チョウチョとガ

下の妹が住んでいるのは東海地方の海沿いの町。割と自然の多いところだ。彼女は自分も幼いころから動物や虫が好きで、彼女の子どもたちにもそれは引き継がれている。子どもたちはダンゴムシを飼ったり、トカゲを追いかけたりしている。そんな妹の家では去年、アゲハチョウの卵を庭先で見つけ、それを室内に持ち込んで観察し、成長してサナギになり蝶になり、外に出すまでをたいそう楽しんで過ごしていた。去年はもうコロナだったので、その様子をうちの母、おばあちゃんと手紙でやりとりなどして、それはコロナ禍の中でも本当に楽しい時間だったように見えた。それで妹宅では今年もやろうということになり、またもや蝶の卵を探し、アゲハチョウの幼虫の餌となる柑橘類の葉っぱなどもしっかり準備し、今現在は準備万端で二度目の蝶の孵化を楽しんでいるところだろう。妹の夫が柑橘類の葉っぱを調達できる部類の仕事をしているおかげもあり、楽しい虫ライフだ。

一方上の妹は関東地方に住んでいる。
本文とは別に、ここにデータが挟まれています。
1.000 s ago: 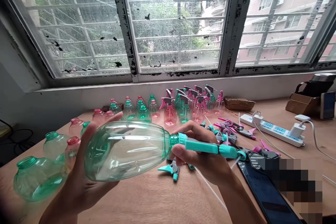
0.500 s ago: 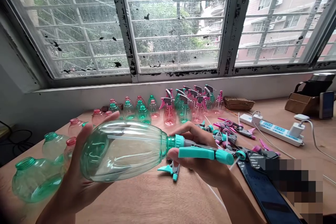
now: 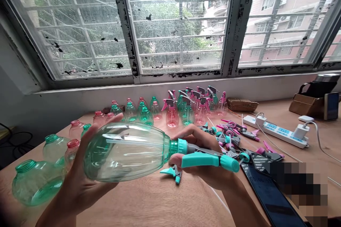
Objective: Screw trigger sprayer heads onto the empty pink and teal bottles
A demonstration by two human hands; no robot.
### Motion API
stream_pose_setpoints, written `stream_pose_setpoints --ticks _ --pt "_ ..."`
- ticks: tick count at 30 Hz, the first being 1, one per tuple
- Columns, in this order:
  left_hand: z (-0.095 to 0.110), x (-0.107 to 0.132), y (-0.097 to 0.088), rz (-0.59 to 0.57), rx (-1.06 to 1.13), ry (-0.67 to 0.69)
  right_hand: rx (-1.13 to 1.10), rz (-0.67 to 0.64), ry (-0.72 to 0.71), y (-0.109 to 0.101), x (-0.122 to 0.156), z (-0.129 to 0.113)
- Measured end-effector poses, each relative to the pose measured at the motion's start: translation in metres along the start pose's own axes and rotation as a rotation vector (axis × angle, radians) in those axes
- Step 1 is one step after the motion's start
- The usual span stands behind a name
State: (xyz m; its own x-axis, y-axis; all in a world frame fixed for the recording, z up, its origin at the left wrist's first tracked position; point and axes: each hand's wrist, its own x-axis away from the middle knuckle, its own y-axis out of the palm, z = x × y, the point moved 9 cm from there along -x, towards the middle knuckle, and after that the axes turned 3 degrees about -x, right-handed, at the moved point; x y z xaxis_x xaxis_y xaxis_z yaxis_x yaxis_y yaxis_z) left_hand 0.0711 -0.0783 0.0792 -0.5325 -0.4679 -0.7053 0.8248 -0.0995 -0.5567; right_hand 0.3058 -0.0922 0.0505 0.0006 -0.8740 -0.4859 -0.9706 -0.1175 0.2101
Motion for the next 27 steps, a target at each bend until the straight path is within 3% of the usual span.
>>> stream_pose_setpoints --ticks 9,17,23,27 --pt "-0.0041 -0.0030 0.0000 0.013 0.026 -0.079 0.126 -0.035 -0.058 0.0029 0.0009 -0.0033" --pt "-0.0013 -0.0003 -0.0007 0.030 0.038 0.047 -0.008 -0.059 0.002 0.0038 -0.0009 -0.0010" --pt "-0.0102 -0.0035 0.0023 0.013 0.024 -0.082 0.021 -0.051 0.035 0.0081 -0.0010 -0.0011" --pt "-0.0095 -0.0048 0.0019 0.017 0.022 -0.075 0.001 -0.030 0.073 0.0052 -0.0038 0.0052"
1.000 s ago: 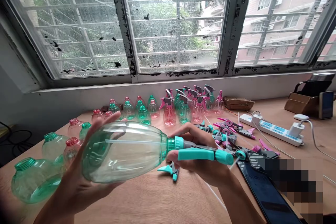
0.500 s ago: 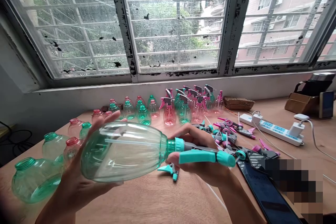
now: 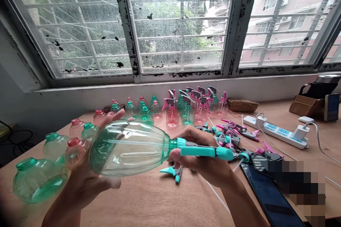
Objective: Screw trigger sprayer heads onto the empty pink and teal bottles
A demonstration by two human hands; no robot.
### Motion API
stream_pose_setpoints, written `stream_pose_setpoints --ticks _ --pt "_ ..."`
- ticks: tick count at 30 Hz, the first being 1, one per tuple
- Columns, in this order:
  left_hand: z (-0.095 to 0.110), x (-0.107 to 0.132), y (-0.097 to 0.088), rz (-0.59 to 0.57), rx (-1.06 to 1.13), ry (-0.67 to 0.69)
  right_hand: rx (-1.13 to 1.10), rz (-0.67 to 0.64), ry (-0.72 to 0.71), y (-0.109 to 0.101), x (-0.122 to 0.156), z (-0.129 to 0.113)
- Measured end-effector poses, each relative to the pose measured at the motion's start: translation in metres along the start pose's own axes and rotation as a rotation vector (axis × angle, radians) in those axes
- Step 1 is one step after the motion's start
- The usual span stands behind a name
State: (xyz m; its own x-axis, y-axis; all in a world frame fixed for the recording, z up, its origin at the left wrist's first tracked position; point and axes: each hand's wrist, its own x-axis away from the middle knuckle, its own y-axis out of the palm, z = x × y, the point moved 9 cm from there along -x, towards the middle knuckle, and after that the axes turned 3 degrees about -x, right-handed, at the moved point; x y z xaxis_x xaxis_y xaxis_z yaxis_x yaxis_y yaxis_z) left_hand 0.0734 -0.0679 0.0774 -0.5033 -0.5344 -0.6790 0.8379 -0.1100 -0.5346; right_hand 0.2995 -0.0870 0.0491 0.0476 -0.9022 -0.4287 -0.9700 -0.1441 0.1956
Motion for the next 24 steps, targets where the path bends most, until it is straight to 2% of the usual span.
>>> stream_pose_setpoints --ticks 6,10,14,19,21,24 --pt "0.009 0.002 0.001 0.027 -0.132 0.105 -0.032 -0.034 0.003 -0.001 -0.006 0.007" --pt "0.008 -0.001 0.002 0.055 -0.229 0.040 -0.039 0.001 0.011 0.000 -0.005 0.006" --pt "0.016 -0.005 0.002 0.071 -0.163 0.084 -0.076 0.017 0.003 0.000 -0.006 0.004" --pt "0.031 -0.005 -0.007 0.210 -0.273 0.219 -0.151 -0.004 0.059 -0.001 -0.007 0.011" --pt "0.028 -0.003 -0.007 0.231 -0.260 0.198 -0.176 -0.002 0.063 -0.002 -0.008 0.013" --pt "0.020 -0.003 -0.002 0.185 -0.126 0.159 -0.165 -0.007 0.024 -0.003 -0.009 0.011"
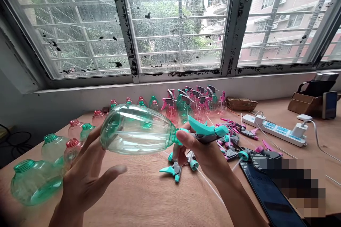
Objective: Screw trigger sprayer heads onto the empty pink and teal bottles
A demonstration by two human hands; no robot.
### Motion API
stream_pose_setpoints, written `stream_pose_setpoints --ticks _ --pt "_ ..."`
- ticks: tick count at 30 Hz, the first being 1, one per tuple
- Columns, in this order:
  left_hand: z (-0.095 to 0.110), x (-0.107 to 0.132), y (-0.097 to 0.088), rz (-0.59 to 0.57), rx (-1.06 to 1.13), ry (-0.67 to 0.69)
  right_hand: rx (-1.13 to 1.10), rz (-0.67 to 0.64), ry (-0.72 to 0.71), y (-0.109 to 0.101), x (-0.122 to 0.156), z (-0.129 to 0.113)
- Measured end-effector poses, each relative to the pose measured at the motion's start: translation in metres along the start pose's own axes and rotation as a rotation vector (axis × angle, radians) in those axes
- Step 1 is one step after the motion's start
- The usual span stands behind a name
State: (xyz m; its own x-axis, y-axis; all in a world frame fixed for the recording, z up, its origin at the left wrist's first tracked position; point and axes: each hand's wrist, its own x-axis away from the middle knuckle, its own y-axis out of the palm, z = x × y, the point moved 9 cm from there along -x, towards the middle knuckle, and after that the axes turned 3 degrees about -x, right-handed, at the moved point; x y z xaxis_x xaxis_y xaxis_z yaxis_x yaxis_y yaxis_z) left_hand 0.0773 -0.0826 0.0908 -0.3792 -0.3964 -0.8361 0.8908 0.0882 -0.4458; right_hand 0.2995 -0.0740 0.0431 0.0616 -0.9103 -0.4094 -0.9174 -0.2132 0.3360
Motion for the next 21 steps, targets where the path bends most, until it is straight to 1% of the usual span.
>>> stream_pose_setpoints --ticks 1,3,5,6,8,11,14,16,18,19,21 --pt "0.000 0.000 0.000 0.004 0.068 0.010 0.005 -0.008 -0.002 0.001 0.000 0.000" --pt "0.004 -0.002 -0.005 0.057 0.199 0.067 -0.005 -0.016 0.026 0.003 0.000 0.002" --pt "0.006 -0.005 -0.010 0.094 0.253 0.108 -0.039 0.001 0.068 0.002 0.001 0.006" --pt "0.008 -0.006 -0.011 0.086 0.236 0.127 -0.060 0.006 0.085 0.002 0.001 0.008" --pt "0.011 -0.008 -0.012 0.053 0.135 0.156 -0.096 0.001 0.106 0.002 0.001 0.010" --pt "0.014 -0.006 -0.015 0.062 -0.019 0.189 -0.100 -0.055 0.112 0.003 0.001 0.011" --pt "0.010 -0.005 -0.013 0.055 -0.019 0.135 -0.012 -0.091 0.040 0.005 0.002 0.004" --pt "0.005 -0.005 -0.010 0.046 0.003 0.082 0.079 -0.036 -0.055 0.002 0.004 -0.006" --pt "0.003 -0.005 -0.009 0.055 -0.028 0.046 0.169 0.047 -0.139 -0.002 0.007 -0.015" --pt "0.002 -0.006 -0.009 0.062 -0.054 0.034 0.201 0.081 -0.165 -0.003 0.008 -0.018" --pt "0.001 -0.007 -0.008 0.056 -0.105 0.032 0.223 0.086 -0.164 -0.003 0.008 -0.018"
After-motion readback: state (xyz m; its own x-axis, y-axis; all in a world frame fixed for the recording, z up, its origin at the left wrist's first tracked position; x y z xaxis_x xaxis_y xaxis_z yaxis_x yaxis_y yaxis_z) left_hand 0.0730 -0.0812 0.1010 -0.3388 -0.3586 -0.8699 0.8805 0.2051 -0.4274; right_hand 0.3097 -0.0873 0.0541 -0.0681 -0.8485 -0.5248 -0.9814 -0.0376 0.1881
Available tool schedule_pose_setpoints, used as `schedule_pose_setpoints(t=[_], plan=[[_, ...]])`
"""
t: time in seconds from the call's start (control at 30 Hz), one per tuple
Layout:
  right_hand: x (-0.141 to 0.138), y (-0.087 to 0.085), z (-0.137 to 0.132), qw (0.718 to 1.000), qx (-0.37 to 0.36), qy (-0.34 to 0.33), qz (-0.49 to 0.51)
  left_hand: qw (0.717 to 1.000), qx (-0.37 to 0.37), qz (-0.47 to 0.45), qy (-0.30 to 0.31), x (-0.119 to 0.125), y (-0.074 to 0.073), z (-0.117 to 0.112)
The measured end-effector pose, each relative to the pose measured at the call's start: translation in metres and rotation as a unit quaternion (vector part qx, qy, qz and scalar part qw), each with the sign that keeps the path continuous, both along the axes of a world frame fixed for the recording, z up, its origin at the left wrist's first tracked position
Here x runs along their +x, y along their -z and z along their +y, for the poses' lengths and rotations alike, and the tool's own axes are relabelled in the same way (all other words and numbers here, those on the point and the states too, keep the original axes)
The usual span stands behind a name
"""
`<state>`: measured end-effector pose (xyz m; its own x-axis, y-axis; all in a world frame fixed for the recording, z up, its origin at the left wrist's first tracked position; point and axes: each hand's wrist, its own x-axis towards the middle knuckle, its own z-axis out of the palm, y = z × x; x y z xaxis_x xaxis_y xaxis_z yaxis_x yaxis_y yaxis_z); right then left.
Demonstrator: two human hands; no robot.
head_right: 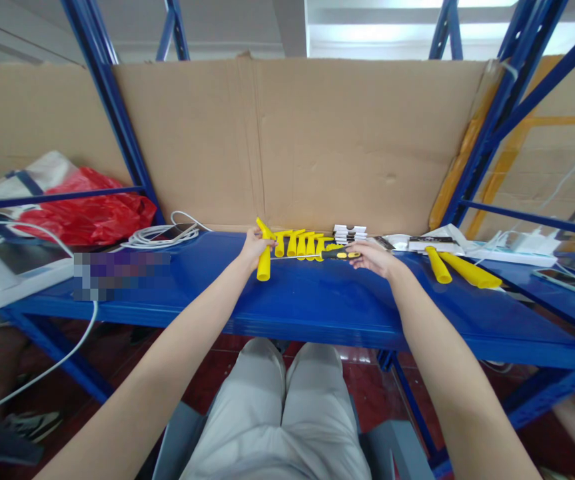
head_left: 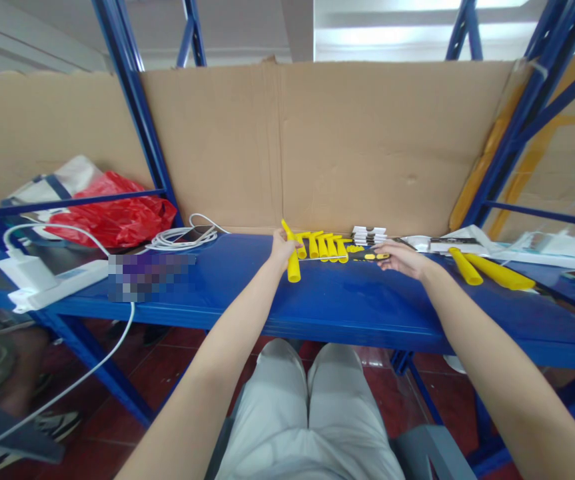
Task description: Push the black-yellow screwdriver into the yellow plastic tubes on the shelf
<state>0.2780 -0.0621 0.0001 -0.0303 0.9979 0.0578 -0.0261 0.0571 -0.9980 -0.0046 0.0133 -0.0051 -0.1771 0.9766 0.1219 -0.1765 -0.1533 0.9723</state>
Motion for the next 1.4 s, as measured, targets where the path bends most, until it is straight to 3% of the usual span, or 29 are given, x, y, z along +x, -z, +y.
schedule_pose_setpoints(t=[0.13,0.3,0.47,0.63,0.73,0.8,0.9,1.0,1.2,1.4], plan=[[-0.011,0.011,0.0,0.982,0.036,-0.065,-0.173,1.0,-0.002,-0.001,0.001,0.0,0.0,0.0],[-0.009,0.016,0.01,0.944,0.138,-0.039,-0.298,0.999,-0.018,-0.035,-0.02,-0.009,-0.005,0.004],[0.003,0.016,0.014,0.907,0.128,-0.032,-0.4,0.992,-0.03,-0.11,-0.055,-0.035,-0.014,0.016],[0.0,0.009,0.009,0.857,0.094,-0.037,-0.505,0.974,-0.068,-0.184,-0.113,-0.051,-0.011,0.027],[-0.02,0.008,0.012,0.827,0.146,-0.018,-0.543,0.972,-0.063,-0.197,-0.111,-0.049,-0.007,0.028],[-0.039,0.007,0.017,0.789,0.207,-0.006,-0.578,0.973,-0.057,-0.197,-0.108,-0.045,-0.004,0.028],[-0.076,0.002,0.028,0.732,0.25,-0.048,-0.632,0.976,-0.045,-0.188,-0.103,-0.041,-0.001,0.028],[-0.114,-0.005,0.038,0.693,0.258,-0.074,-0.67,0.977,-0.037,-0.186,-0.1,-0.041,0.0,0.027],[-0.169,-0.009,0.053,0.663,0.215,-0.066,-0.714,0.973,-0.032,-0.205,-0.106,-0.043,0.001,0.031],[-0.19,-0.007,0.065,0.674,0.201,-0.073,-0.707,0.971,-0.008,-0.202,-0.127,-0.044,0.005,0.039]])
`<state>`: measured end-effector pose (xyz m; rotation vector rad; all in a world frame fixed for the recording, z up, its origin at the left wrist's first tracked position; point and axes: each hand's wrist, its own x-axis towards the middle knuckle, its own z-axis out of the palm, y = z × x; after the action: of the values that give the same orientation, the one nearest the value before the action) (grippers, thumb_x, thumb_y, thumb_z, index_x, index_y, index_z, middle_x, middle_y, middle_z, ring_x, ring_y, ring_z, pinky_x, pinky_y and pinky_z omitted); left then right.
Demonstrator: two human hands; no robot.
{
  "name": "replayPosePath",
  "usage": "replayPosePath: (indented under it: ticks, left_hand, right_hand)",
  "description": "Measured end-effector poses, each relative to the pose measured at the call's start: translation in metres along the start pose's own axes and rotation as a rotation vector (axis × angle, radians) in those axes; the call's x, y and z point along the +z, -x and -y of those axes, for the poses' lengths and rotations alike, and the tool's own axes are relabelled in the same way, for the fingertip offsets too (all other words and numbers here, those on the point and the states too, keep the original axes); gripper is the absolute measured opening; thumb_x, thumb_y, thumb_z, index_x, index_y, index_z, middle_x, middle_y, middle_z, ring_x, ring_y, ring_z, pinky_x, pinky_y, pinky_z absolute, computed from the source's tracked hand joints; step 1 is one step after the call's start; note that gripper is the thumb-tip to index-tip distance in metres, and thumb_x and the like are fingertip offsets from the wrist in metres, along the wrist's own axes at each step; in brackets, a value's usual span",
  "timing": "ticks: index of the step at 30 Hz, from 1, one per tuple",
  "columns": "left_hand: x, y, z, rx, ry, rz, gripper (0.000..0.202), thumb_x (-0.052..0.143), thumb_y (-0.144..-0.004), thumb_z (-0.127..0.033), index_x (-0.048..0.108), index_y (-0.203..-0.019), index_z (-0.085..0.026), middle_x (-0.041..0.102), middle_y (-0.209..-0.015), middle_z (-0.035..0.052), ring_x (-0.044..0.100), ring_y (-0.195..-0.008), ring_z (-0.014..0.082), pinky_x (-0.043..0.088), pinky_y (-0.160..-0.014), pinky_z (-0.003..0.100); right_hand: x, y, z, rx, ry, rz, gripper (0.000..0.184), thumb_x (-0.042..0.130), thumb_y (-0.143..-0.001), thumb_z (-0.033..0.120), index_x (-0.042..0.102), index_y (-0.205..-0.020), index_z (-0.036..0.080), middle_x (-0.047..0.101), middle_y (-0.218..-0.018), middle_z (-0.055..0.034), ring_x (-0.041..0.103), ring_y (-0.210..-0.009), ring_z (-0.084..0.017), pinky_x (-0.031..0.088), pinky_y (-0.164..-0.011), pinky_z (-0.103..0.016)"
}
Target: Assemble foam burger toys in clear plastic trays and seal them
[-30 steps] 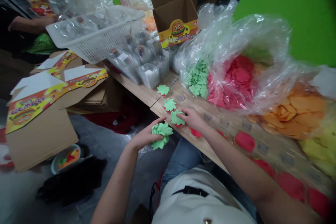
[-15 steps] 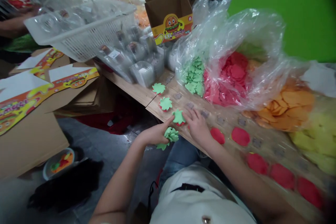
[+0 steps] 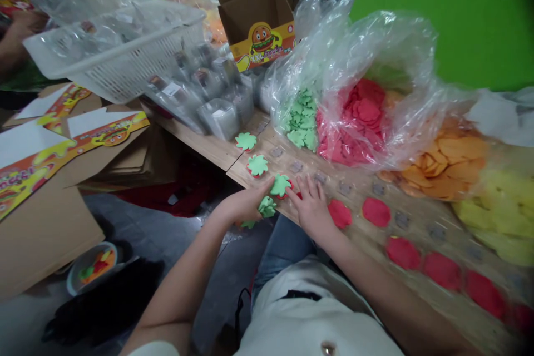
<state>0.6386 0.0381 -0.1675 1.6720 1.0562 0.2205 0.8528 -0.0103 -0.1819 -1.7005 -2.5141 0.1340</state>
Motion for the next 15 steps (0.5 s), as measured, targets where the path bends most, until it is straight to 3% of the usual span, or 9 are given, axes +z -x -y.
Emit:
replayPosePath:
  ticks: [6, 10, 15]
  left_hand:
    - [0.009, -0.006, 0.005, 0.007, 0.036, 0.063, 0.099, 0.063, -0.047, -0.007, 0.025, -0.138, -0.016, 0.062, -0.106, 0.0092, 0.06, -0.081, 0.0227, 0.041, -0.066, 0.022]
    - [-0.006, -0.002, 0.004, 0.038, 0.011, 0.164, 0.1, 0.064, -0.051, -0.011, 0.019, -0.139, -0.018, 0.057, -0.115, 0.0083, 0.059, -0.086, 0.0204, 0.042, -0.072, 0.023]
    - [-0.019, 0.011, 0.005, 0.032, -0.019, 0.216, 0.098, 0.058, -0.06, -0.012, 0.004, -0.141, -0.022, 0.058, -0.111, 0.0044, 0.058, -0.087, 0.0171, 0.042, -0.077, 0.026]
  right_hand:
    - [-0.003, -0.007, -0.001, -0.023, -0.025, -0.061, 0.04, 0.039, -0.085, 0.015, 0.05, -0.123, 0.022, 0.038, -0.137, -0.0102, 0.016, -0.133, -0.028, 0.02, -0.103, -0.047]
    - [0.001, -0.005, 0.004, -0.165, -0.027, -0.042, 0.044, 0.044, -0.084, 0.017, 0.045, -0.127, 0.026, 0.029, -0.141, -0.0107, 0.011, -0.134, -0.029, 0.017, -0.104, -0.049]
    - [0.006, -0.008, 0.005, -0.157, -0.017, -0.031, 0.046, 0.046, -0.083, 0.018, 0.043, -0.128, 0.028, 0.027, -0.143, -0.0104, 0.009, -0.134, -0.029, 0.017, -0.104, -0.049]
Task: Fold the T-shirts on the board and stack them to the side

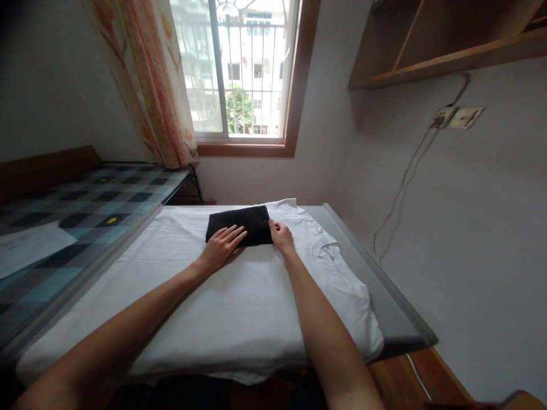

夫は大手町に勤める証券マンだ。

社宅の団地に住んでいる。(近々出るつもりらしいが)虫に特段興味はなく、ごく普通の、アニメのドラゴンボールを一家でこよなく愛する家庭だ。ベランダで家庭菜園くらいはやるようだ。あまり成功したとは聞かないが。

そんな上の妹の長男のHくんが社宅の近くで何やら蝶の幼虫を見つけたらしい。妹も、おっ、これは蝶の幼虫に違いない。と思い、虫は得意ではないが、子供のために頑張って捕獲し、家に持ち帰ったそうだ。ワクワクする子供。妹もワクワクしたことだろう。さあこれはなんの、どんなチョウチョかな。とルンルンでネットで調べてみると…。それは、蛾の幼虫だった。いやいや、蛾でもいいじゃないか。蝶とどう違うというのか。綺麗な蛾だっている。とそれを聞いた私は思った。そう言った。しかし。落胆した妹が送ってきたその蛾の成虫の写真は、うわ、、ガには悪いけど、これか。よりによってこれか。っていう見た目のやつだった。それで私はさっきの台詞は何処へやら、逃したらいいじゃん。と迷いなく言った。しかし妹曰く、『Hがサナギになるの見たいって。』…らしい。じゃあ、もう育てちゃいなよ!!と私は無責任に意見を一転させた。育ててるうちに愛着も湧くよ!笑 と。自分だったら絶対ないだろう的なことを言う。妹は、だってコレだよ…?ゾッとする…。とか言っている。いくらなんでもゾッとするはないだろう。蛾に失礼というもの。笑 なので、Hくんがゾッとしないなら頑張って飼いな。って言っといた。あはは。泣き顔マークと共に、うん…。という返事があった。これは確かに子どもには良いことだけど、虫嫌いの妹には酷だろうな〜笑 あれは何という名前かは知らないけど、ゴジラモスラとかの、モスラ?みたいなやつだったよ。あれが夜に外から家の蛍光灯とかに飛び込んできたら、めっちゃ逃げるやつだね。まあ、妹よ、頑張れ。下の妹が優雅にアゲハチョウを孵化させていることは、言わないでおくよ。